Task requirements:
Can you copy out the data exactly? Leave the images out.

Data:

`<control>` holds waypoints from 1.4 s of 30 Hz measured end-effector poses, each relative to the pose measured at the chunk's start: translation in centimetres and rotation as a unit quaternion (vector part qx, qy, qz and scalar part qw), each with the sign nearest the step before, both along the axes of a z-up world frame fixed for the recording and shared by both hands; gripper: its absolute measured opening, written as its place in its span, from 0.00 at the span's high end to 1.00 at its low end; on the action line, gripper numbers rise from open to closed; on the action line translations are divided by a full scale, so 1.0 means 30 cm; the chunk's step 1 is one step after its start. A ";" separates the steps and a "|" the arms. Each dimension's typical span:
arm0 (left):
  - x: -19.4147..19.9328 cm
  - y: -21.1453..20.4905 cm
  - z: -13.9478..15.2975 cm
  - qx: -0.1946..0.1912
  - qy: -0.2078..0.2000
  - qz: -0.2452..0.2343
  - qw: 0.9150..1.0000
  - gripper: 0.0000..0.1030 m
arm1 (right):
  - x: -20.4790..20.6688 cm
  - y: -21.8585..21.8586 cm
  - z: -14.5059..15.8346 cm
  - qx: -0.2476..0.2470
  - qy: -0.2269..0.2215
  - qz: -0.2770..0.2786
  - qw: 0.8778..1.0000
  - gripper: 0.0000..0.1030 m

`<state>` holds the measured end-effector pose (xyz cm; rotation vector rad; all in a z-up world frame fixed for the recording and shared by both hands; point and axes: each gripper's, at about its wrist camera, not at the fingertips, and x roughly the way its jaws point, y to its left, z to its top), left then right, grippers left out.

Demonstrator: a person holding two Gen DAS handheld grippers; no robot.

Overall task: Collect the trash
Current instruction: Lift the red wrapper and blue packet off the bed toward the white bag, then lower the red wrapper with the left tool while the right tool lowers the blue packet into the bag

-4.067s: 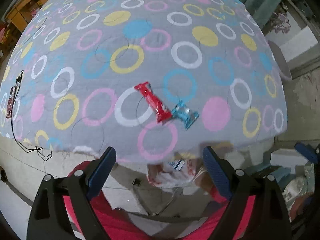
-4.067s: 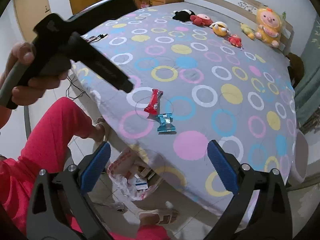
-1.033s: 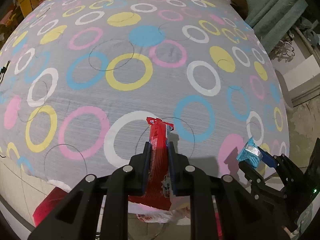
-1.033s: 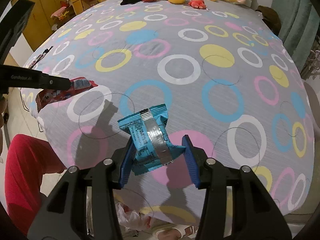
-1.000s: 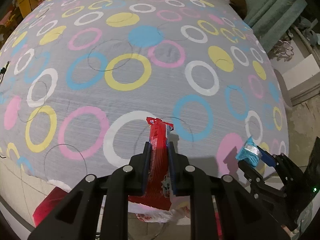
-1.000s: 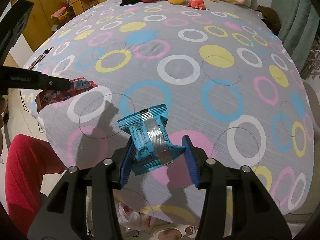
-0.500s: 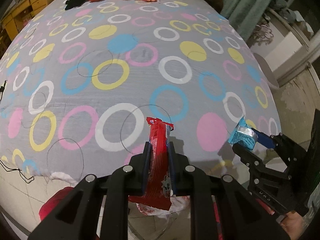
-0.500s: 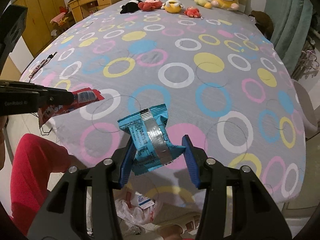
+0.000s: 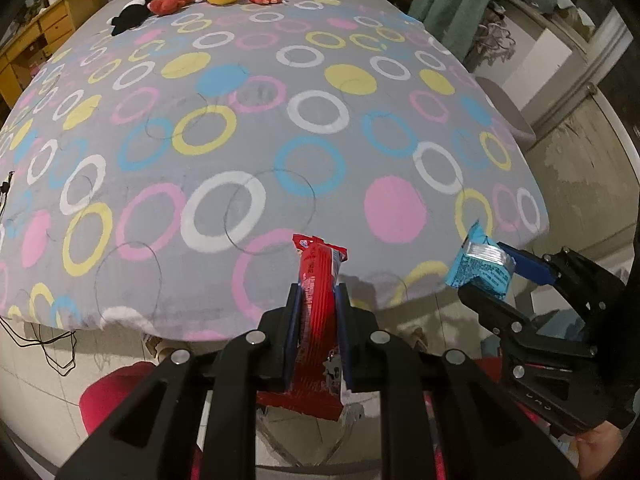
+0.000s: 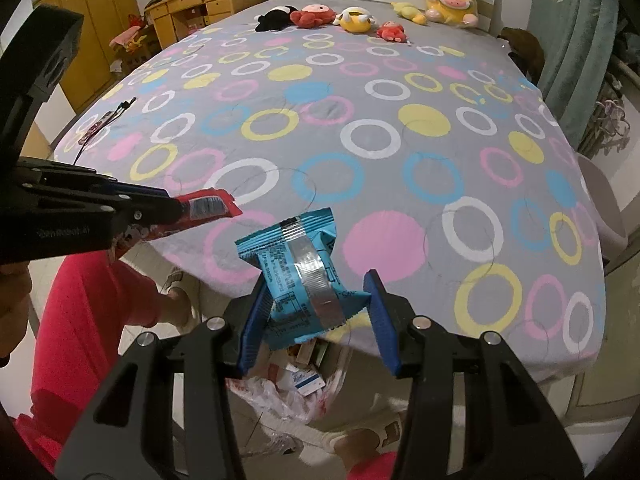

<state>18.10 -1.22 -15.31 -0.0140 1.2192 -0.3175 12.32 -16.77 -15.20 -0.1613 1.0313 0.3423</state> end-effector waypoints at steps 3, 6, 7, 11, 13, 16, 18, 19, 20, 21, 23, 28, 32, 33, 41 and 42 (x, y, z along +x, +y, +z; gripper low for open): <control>-0.041 -0.012 -0.010 0.001 0.003 -0.010 1.000 0.83 | -0.039 -0.003 -0.005 0.001 0.002 -0.004 1.000 0.54; -0.072 -0.018 -0.024 0.005 0.006 -0.015 1.000 0.83 | -0.074 -0.002 -0.016 0.004 0.007 -0.008 1.000 0.54; -0.080 -0.018 -0.028 0.004 0.008 -0.016 1.000 0.83 | -0.082 -0.002 -0.020 0.003 0.008 -0.009 1.000 0.54; -0.116 -0.028 -0.057 0.002 0.019 -0.026 0.999 0.83 | -0.121 -0.001 -0.042 0.007 0.015 -0.015 1.000 0.54; -0.134 -0.037 -0.073 0.003 0.023 -0.032 0.999 0.83 | -0.136 -0.001 -0.057 0.010 0.020 -0.018 1.000 0.54; -0.156 -0.049 -0.095 0.003 0.029 -0.041 0.999 0.83 | -0.161 0.004 -0.081 0.007 0.024 -0.020 0.999 0.54; -0.171 -0.060 -0.117 0.003 0.035 -0.049 0.998 0.83 | -0.178 0.005 -0.101 0.007 0.030 -0.022 0.999 0.54; -0.177 -0.063 -0.125 0.004 0.037 -0.049 0.998 0.83 | -0.185 0.006 -0.111 0.009 0.033 -0.023 0.999 0.54; -0.185 -0.069 -0.137 0.004 0.039 -0.053 0.998 0.83 | -0.194 0.007 -0.122 0.010 0.036 -0.025 0.999 0.54; -0.192 -0.074 -0.150 0.004 0.043 -0.056 0.998 0.83 | -0.203 0.008 -0.136 0.010 0.040 -0.026 0.999 0.54; -0.205 -0.080 -0.176 0.004 0.050 -0.059 0.997 0.83 | -0.216 0.012 -0.160 0.010 0.046 -0.029 0.998 0.54; -0.229 -0.090 -0.245 0.005 0.071 -0.068 0.995 0.83 | -0.242 0.016 -0.224 0.017 0.067 -0.035 0.997 0.54; -0.234 -0.094 -0.296 0.012 0.081 -0.071 0.994 0.83 | -0.251 0.018 -0.282 0.020 0.084 -0.040 0.995 0.55; -0.234 -0.094 -0.312 0.012 0.085 -0.071 0.994 0.83 | -0.252 0.018 -0.294 0.020 0.087 -0.041 0.995 0.55; -0.218 -0.113 -0.448 0.032 0.112 -0.086 0.989 0.83 | -0.245 0.011 -0.437 0.031 0.123 -0.058 0.990 0.55; -0.216 -0.118 -0.462 0.034 0.116 -0.090 0.989 0.83 | -0.241 0.008 -0.461 0.032 0.128 -0.061 0.989 0.55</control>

The completed task:
`<control>` holds waypoints from 1.4 s of 30 Hz measured end-effector poses, each relative to the pose measured at the chunk's start: translation in centimetres and rotation as a unit quaternion (vector part qx, qy, qz and scalar part qw), each with the sign nearest the step before, both along the axes of a z-up world frame fixed for the recording and shared by both hands; gripper: its absolute measured opening, written as its place in its span, from 0.00 at the span's high end to 1.00 at its low end; on the action line, gripper numbers rise from open to closed; on the action line translations are divided by a full scale, so 1.0 means 30 cm; the chunk's step 1 is one step after its start. A ";" separates the steps and a "|" the arms. Each dimension's typical span:
arm0 (left):
  - x: -19.4147..19.9328 cm
  - y: -21.1453..20.4905 cm
  - z: -13.9478..15.2975 cm
  - qx: -0.1946..0.1912
  - qy: -0.2078..0.2000
  - qz: -0.2452..0.2343
  - qw: 0.9150..1.0000
  - gripper: 0.0000..0.1030 m
arm1 (right):
  - x: -20.4790..20.6688 cm
  - y: -21.8585..21.8586 cm
  - z: -14.5059..15.8346 cm
  - qx: -0.2476..0.2470
  - qy: -0.2269..0.2215
  - qz: -0.2770..0.2786
  - qw: 0.8778..1.0000
  - gripper: 0.0000..0.1030 m

`<state>` holds the measured end-effector pose (xyz cm; rotation vector rad; all in a z-up world frame fixed for the recording and shared by both hands; point and axes: each gripper's, at about its wrist camera, not at the fingertips, and x roughly the way its jaws point, y to its left, z to its top), left then right, grippers left out.

Demonstrator: a person holding two Gen DAS handheld grippers; no robot.

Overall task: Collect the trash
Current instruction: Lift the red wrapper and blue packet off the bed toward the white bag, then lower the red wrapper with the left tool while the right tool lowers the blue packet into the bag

-4.067s: 
-4.067s: 
-1.033s: 
-1.033s: 
-1.000s: 
-1.000s: 
-0.500s: 
-0.500s: 
+0.000s: 
+0.000s: 

<state>18.10 -1.22 -15.31 -0.0140 1.2192 -0.3175 12.32 -16.77 -15.20 -0.1613 1.0313 0.3423</state> end-effector waypoints at steps 3, 6, 7, 11, 13, 16, 18, 19, 20, 21, 23, 28, 32, 33, 41 and 42 (x, y, z along +x, +y, +z; gripper low for open): <control>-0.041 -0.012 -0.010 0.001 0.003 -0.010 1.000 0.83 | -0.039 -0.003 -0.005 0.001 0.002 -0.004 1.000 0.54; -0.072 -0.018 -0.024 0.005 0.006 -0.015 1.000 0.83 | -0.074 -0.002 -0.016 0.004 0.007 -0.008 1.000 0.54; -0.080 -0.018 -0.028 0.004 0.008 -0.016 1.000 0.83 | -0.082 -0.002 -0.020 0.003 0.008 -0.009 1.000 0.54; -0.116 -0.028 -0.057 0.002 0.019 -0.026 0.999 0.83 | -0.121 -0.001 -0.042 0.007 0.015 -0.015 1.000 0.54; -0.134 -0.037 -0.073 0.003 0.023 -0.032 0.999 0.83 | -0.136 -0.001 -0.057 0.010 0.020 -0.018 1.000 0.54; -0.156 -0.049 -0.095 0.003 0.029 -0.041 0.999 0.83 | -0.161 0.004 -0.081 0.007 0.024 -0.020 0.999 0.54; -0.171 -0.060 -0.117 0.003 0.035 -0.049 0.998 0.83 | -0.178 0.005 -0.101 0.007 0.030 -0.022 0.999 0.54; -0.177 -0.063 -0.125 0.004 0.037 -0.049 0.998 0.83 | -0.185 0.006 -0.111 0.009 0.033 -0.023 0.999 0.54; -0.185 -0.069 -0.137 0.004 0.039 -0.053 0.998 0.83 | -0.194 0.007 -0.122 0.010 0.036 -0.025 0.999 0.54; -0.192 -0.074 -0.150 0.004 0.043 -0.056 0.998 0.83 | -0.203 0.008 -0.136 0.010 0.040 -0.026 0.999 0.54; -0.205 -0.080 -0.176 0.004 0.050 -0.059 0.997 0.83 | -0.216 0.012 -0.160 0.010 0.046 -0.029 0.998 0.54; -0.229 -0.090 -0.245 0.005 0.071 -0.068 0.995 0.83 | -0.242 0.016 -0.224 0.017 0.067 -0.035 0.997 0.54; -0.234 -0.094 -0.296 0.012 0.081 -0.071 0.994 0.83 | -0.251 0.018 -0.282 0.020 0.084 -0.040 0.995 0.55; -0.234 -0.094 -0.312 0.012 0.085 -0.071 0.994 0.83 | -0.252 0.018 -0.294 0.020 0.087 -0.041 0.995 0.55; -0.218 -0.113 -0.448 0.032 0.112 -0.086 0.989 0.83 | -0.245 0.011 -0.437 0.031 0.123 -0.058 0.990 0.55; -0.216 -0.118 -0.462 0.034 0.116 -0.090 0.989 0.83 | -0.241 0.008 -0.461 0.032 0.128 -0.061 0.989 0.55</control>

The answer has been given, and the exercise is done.